Moraliste, féministe et écologiste

La suite de l'œuvre de Lattuada peut paraître plus erratique, qui flirte avec le grand spectacle (La Tempête, d'après La Fille du Capitaine de Pouchkine), le drame bourgeois (La Novice), le polar (L'Imprévu), la comédie (Mafioso) ou l'espionnage (Fräulein Doktor). En fait, jamais Lattuada ne se fond réellement dans aucun de ces genres. Bien plutôt, il les détourne à son avantage, poursuivant son œuvre de moraliste. De même, cet éclectisme apparent masque son évolution stylistique. Déjà adepte d'une préparation maniaque, il ira toujours plus droit à l'idée. C'est particulièrement frappant dans Fräulein Doktor, évocation romancée d'une fameuse espionne allemande de la Première Guerre mondiale que Lattuada transforme en un théorème pacifiste quasi kubrickien. Rarement la guerre aura paru aussi inhumaine que dans ce film au final inoubliable dans des tranchées «nettoyées» au gaz léthal.

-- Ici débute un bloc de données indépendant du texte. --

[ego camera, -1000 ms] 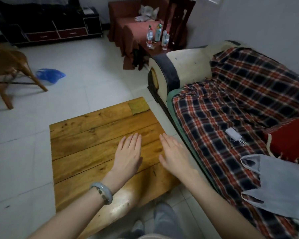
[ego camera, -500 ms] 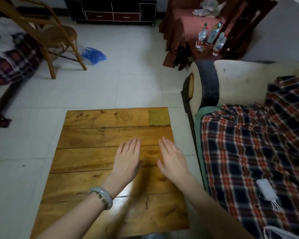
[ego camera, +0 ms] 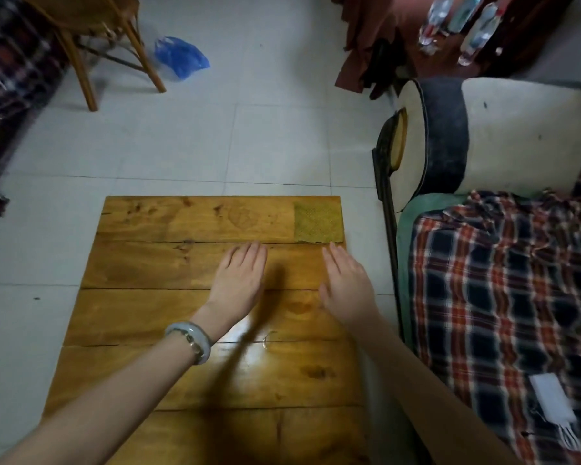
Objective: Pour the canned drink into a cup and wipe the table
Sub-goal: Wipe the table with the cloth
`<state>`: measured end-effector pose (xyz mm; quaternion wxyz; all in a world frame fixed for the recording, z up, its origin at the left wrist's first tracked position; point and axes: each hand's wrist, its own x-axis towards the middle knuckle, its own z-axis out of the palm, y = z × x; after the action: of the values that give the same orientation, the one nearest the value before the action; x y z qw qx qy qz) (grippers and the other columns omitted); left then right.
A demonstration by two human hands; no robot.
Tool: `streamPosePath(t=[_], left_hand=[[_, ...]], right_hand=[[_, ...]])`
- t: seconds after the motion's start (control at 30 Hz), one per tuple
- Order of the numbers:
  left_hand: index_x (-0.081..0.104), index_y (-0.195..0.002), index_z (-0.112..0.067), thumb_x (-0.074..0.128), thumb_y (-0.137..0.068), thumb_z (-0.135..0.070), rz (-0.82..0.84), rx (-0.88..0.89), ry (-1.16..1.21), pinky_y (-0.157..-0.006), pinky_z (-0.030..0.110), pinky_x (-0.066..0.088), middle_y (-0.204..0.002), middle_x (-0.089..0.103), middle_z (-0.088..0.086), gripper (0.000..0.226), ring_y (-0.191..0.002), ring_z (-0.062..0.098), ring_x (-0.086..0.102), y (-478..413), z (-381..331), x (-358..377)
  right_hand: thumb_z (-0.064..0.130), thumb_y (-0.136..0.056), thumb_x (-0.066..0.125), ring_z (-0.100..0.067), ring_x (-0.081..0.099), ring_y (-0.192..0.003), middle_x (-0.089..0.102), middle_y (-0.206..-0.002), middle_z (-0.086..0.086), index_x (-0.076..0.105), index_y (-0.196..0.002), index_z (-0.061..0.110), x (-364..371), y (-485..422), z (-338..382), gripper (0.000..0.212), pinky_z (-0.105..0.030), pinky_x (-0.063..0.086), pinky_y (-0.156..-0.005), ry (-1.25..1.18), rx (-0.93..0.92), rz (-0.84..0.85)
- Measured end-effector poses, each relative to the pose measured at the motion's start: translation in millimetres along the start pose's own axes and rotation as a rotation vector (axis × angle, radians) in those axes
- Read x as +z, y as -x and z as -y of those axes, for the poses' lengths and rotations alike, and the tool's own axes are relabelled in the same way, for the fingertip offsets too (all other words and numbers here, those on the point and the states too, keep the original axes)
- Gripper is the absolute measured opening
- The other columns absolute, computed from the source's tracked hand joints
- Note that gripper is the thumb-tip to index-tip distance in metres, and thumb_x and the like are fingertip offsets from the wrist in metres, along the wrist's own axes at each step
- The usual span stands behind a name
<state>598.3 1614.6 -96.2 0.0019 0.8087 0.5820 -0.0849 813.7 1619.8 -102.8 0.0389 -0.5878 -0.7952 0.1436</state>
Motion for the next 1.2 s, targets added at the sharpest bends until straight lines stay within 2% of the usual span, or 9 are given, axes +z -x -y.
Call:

Ses formidables «comédies grotesque» des années 1970 (Venez prendre la café avec nous, Bianco rosso e.../Une bonne planque, Sono stato io/La Grosse tête, Le farò da padre/La bambina, Oh Serafina!) procèdent de la même manière tout en voyant Lattuada dériver vers un anarchisme de plus en plus assumé. Il y renvoie dos à dos communisme et religion, goût des traditions et course au progrès pour rêver plutôt d'une sorte de néo-paganisme écologiste, enfin délivré de ce corrupteur universel qu'est l'argent. Jamais négligé, le sexe y devient de plus en plus central, jusqu'à poser problème quand l'évolution des mœurs autorise à en montrer de plus en plus. Depuis toujours intéressé par le corps comme lieu d'une vérité intime irréductible, Lattuada devient-il dupe de sa réputation de découvreur de nymphettes?

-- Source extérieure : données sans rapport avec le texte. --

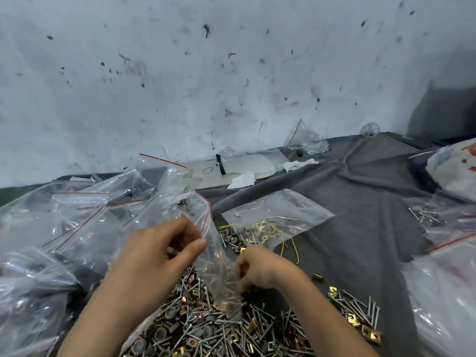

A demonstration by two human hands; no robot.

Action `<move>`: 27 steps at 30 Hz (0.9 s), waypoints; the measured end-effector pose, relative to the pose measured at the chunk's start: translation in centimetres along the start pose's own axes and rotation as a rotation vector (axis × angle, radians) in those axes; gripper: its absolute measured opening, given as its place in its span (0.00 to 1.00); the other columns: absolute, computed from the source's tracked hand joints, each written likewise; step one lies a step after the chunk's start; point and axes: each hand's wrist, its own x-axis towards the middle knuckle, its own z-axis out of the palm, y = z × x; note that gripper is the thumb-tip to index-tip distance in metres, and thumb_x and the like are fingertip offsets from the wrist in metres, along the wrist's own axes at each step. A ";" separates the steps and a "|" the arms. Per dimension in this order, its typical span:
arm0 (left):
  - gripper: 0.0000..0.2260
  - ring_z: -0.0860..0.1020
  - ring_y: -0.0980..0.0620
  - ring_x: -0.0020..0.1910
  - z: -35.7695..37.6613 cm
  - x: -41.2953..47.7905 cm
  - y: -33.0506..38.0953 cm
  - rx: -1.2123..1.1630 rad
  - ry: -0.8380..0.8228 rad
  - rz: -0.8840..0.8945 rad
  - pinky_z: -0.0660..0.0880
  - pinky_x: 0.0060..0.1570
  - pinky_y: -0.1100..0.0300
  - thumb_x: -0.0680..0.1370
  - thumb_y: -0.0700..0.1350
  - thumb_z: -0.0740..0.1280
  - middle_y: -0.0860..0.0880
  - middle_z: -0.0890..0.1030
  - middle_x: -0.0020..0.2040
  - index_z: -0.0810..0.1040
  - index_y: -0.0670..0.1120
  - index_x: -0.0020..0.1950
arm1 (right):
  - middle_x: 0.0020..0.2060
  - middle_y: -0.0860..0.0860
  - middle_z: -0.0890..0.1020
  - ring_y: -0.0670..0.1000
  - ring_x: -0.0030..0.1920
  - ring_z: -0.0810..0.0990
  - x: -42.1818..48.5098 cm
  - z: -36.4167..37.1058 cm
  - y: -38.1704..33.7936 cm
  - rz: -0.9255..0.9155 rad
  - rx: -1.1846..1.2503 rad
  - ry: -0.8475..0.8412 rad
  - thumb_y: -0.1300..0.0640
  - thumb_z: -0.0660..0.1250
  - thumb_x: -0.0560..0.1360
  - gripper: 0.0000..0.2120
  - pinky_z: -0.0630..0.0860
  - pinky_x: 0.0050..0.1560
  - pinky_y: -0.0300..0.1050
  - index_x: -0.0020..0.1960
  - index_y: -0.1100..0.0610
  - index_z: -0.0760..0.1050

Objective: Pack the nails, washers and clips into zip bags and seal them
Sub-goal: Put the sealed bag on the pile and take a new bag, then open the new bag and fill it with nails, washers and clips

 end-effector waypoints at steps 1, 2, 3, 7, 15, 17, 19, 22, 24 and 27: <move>0.07 0.78 0.58 0.33 0.0 0.0 -0.1 0.006 -0.018 0.011 0.73 0.35 0.64 0.73 0.46 0.71 0.57 0.79 0.32 0.77 0.52 0.35 | 0.39 0.54 0.80 0.48 0.36 0.77 -0.1 -0.1 0.1 -0.012 0.010 -0.022 0.66 0.72 0.70 0.08 0.75 0.37 0.38 0.48 0.64 0.81; 0.08 0.77 0.58 0.34 0.0 0.0 -0.3 0.013 -0.029 0.021 0.73 0.35 0.65 0.73 0.44 0.71 0.58 0.79 0.32 0.77 0.52 0.36 | 0.39 0.53 0.80 0.48 0.36 0.77 -0.1 -0.1 0.3 -0.024 0.012 -0.035 0.66 0.72 0.69 0.08 0.75 0.37 0.37 0.48 0.64 0.81; 0.08 0.77 0.58 0.35 0.0 0.0 -0.4 0.016 -0.031 0.028 0.73 0.36 0.66 0.74 0.42 0.70 0.59 0.79 0.33 0.77 0.53 0.36 | 0.38 0.52 0.81 0.47 0.37 0.77 -0.1 -0.1 0.3 -0.035 0.004 -0.041 0.66 0.73 0.69 0.08 0.75 0.37 0.37 0.48 0.63 0.81; 0.09 0.78 0.60 0.39 -0.1 0.0 -0.7 0.026 -0.022 0.035 0.73 0.37 0.69 0.75 0.42 0.70 0.61 0.80 0.36 0.78 0.54 0.37 | 0.45 0.55 0.84 0.49 0.42 0.78 0.1 0.0 0.4 -0.063 -0.047 -0.047 0.63 0.75 0.68 0.08 0.77 0.45 0.42 0.47 0.59 0.82; 0.10 0.79 0.59 0.40 -0.3 0.0 -1.3 0.045 -0.051 0.021 0.74 0.39 0.68 0.74 0.39 0.70 0.59 0.81 0.36 0.78 0.52 0.38 | 0.41 0.54 0.82 0.46 0.35 0.78 -0.9 -1.9 1.1 -0.063 0.015 0.026 0.63 0.70 0.73 0.03 0.77 0.39 0.39 0.47 0.59 0.79; 0.09 0.78 0.57 0.39 -0.3 0.0 -1.3 0.048 -0.051 0.024 0.73 0.39 0.65 0.75 0.38 0.69 0.58 0.80 0.36 0.78 0.51 0.38 | 0.36 0.54 0.81 0.46 0.32 0.78 -1.7 -3.4 1.0 -0.078 0.159 0.174 0.66 0.68 0.74 0.04 0.77 0.35 0.36 0.45 0.58 0.77; 0.08 0.76 0.56 0.39 -0.2 0.1 -1.0 0.029 -0.060 0.036 0.71 0.40 0.61 0.76 0.40 0.67 0.56 0.79 0.36 0.76 0.49 0.38 | 0.33 0.50 0.80 0.44 0.31 0.78 -2.7 -4.9 0.4 -0.135 0.260 0.374 0.65 0.69 0.74 0.07 0.75 0.34 0.36 0.41 0.54 0.77; 0.08 0.74 0.54 0.40 -0.1 0.1 -0.2 0.013 -0.114 0.066 0.69 0.40 0.60 0.71 0.50 0.60 0.53 0.76 0.37 0.75 0.48 0.37 | 0.33 0.48 0.83 0.41 0.31 0.78 -4.4 -6.1 -1.7 -0.362 0.464 0.646 0.65 0.71 0.72 0.11 0.75 0.38 0.38 0.39 0.50 0.78; 0.13 0.74 0.54 0.41 0.0 0.0 0.1 0.005 -0.147 0.087 0.67 0.39 0.62 0.67 0.56 0.56 0.54 0.75 0.39 0.74 0.48 0.36 | 0.35 0.48 0.84 0.41 0.34 0.80 -5.6 -6.0 -3.5 -0.549 0.617 0.694 0.65 0.72 0.71 0.11 0.75 0.38 0.34 0.39 0.49 0.78; 0.15 0.74 0.55 0.43 0.2 0.0 0.4 -0.014 -0.148 0.122 0.67 0.42 0.62 0.65 0.58 0.53 0.54 0.76 0.41 0.74 0.50 0.36 | 0.38 0.51 0.85 0.48 0.41 0.83 -6.6 -5.2 -5.4 -0.668 0.632 0.640 0.63 0.74 0.70 0.09 0.78 0.42 0.39 0.38 0.50 0.77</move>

Les féministes adeptes de la théorie du «male gaze» (ce regard masculin qui entacherait toute représentation du corps et du désir féminin) feraient en tous cas bien de se pencher sur son cas. Car s'il y a indéniablement une dérive de Guendalina (chronique sensible d'un premier amour) à Cosi come sei/La Fille (chronique d'un dernier amour démarquant Homo Faber de Max Frisch), le féminisme de ce cinéaste n'en reste pas moins réel. Et il est frappant qu'après avoir inauguré lui-même cette problématique dans Les Italiens se retournent (sketch mémorable du collectif L'amore in città,1953), son tout dernier travail télévisuel, Mano rubata (1989), réponde avec un certain génie (quoique sans art cette fois) à cette même question.

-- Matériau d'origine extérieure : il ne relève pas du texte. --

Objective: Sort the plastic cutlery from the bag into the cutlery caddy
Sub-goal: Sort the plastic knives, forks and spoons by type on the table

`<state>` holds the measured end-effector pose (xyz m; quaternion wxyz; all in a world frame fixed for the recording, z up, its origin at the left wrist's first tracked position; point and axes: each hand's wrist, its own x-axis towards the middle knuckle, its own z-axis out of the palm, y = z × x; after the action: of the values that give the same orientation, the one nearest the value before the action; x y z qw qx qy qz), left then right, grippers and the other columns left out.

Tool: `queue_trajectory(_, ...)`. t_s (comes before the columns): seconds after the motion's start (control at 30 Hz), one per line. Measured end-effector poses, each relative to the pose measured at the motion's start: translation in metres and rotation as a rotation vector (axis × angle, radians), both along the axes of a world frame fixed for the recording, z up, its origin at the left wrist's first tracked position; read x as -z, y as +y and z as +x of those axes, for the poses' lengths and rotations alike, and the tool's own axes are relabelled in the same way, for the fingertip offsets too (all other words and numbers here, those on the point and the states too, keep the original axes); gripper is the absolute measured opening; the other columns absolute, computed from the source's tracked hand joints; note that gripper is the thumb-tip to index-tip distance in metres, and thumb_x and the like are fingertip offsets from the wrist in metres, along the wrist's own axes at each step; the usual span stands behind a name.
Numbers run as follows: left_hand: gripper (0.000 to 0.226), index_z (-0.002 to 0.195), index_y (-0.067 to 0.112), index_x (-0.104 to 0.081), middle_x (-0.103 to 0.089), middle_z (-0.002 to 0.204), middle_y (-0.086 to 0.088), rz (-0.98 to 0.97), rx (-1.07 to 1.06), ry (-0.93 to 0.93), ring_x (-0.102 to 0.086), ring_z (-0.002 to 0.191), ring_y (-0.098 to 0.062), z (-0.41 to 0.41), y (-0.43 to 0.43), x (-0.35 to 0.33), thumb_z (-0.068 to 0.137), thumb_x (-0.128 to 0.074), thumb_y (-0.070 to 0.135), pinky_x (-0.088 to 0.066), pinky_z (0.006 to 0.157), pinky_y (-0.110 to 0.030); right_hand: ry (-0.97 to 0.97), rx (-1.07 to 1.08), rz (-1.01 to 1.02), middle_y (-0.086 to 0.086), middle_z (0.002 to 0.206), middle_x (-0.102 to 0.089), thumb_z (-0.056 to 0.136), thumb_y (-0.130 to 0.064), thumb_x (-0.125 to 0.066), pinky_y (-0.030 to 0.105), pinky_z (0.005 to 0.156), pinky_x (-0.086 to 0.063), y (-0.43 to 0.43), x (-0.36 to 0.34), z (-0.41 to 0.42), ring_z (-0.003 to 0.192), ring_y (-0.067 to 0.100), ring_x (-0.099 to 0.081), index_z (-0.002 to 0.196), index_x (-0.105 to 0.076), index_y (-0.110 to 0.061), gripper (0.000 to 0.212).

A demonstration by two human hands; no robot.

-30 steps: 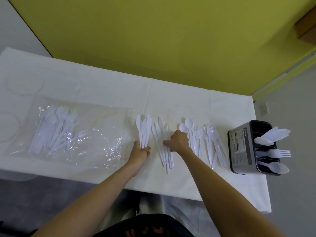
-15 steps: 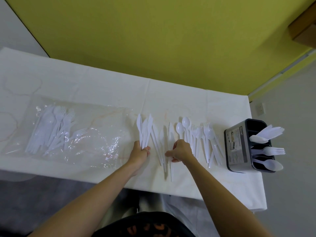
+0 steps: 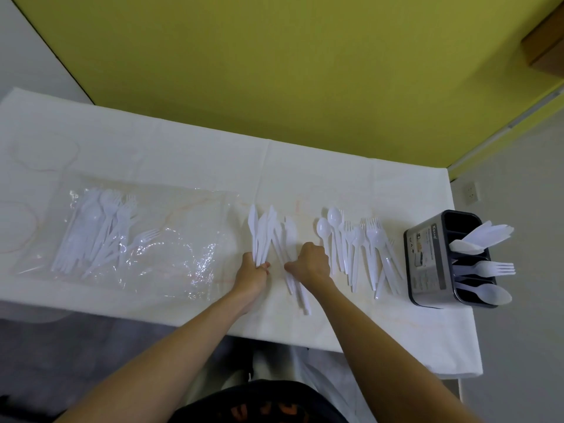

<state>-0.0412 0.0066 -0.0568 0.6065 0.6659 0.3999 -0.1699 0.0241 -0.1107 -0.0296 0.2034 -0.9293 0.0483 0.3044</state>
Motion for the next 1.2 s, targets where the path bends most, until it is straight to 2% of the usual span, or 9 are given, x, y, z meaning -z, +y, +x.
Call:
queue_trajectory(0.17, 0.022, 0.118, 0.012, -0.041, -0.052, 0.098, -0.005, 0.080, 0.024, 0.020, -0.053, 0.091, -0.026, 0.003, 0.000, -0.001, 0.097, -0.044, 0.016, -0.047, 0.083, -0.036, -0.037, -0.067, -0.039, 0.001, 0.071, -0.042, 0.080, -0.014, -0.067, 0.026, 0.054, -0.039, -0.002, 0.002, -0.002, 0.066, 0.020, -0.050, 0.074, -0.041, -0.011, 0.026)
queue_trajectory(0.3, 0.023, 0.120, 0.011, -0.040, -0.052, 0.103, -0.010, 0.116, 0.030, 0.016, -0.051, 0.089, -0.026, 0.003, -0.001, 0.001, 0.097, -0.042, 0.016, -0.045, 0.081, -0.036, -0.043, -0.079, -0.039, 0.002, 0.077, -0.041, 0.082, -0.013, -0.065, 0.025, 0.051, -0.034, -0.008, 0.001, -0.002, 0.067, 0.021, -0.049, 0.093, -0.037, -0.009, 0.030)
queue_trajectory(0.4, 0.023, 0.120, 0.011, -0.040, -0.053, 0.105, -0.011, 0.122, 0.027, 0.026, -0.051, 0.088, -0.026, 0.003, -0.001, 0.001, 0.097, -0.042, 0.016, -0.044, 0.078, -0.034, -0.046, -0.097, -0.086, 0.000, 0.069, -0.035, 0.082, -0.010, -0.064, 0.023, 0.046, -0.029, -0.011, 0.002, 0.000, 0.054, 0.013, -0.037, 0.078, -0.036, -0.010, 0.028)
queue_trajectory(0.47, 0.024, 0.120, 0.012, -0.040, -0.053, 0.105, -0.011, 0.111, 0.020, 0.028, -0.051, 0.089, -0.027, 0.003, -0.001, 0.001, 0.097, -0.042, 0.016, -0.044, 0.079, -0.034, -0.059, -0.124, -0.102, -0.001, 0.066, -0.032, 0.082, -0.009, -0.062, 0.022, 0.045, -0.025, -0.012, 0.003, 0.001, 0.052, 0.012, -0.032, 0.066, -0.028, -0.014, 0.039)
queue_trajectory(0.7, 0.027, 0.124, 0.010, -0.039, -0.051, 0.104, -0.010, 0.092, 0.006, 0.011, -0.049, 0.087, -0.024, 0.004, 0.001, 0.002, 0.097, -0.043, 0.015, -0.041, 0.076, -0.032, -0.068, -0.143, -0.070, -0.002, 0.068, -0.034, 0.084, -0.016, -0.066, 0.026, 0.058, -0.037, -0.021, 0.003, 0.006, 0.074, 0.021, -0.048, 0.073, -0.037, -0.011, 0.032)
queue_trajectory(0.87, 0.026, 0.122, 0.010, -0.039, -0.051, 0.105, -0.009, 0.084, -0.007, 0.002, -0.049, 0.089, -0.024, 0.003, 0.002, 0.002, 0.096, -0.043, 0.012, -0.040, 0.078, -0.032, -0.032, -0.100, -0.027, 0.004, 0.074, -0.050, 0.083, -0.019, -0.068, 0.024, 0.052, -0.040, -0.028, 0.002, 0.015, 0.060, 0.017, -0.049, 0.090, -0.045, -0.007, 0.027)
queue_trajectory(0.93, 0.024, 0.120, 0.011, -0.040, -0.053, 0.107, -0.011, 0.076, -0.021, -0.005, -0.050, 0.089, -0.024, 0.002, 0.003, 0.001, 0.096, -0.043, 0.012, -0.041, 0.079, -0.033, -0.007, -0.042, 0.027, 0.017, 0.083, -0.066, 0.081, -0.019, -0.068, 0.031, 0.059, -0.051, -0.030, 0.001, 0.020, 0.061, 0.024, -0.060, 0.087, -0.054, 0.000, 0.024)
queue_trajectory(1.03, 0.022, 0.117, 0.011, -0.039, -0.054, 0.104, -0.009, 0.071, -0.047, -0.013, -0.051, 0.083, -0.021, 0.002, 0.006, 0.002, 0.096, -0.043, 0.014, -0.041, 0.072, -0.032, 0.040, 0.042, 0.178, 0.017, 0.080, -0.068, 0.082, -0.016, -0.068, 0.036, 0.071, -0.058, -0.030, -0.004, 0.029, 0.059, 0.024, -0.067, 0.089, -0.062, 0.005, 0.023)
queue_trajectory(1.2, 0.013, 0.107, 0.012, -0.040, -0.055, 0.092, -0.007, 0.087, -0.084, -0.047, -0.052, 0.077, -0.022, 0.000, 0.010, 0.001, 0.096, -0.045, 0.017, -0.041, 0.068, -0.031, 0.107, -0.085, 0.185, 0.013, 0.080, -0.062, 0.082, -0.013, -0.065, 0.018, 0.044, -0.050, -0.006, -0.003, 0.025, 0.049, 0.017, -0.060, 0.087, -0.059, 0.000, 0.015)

L'indépendance récompensée

Au passage, il n'est pas non plus inutile d'apprendre que Lattuada a mis le pied à l'étrier à trois collègues, Dino Risi, Federico Fellini et Marco Ferreri, dont l'œuvre dialoguera dès lors avec la sienne. Qu'il cosigna le scénario de chacun de ses films mais ne parvint à réaliser que la moitié de ses projets, laissant derrière lui toute une œuvre fantôme. Que par souci d'indépendance, il jongla avec les producteurs et n'employa en général les superstars (Sordi, Tognazzi, Loren, Mastroianni, Giannini, etc.) qu'une seule fois. Et qu'en bon Italien il avait le sens de la famille, restant marié 60 ans à l'actrice Carla Del Poggio, qui joua dans quatre de ses films et dont il eut deux fils (présents à Locarno), faisant régulièrement jouer ses beaux-parents (Ugo et Maria Pia Attanasio) et confiant la direction de production à sa sœur Bianca Lattuada, pionnière dans ce métier.

Après revision de toute son œuvre, on n'y trouve guère que trois films décevants: la parodie d'espionnage Matchless, commande sans intérêt qu'il eut la faiblesse d'accepter, le mélodrame sexuel La Cigale, qui procédait clairement d'un calcul commercial, et son chant du cygne Une épine dans le cœur (1986), belle réflexion sur l'amour gâchée par une interprétation défaillante. «Je n'ai rien à craindre d'une rétrospective, tout à y gagner», aimait-il à déclarer. Ce n'était pas une fanfaronnade. Juste la conscience de sa valeur de la part d'un homme qui avait engagé non seulement son savoir-faire mais aussi son esprit, son cœur et ses tripes dans ses films.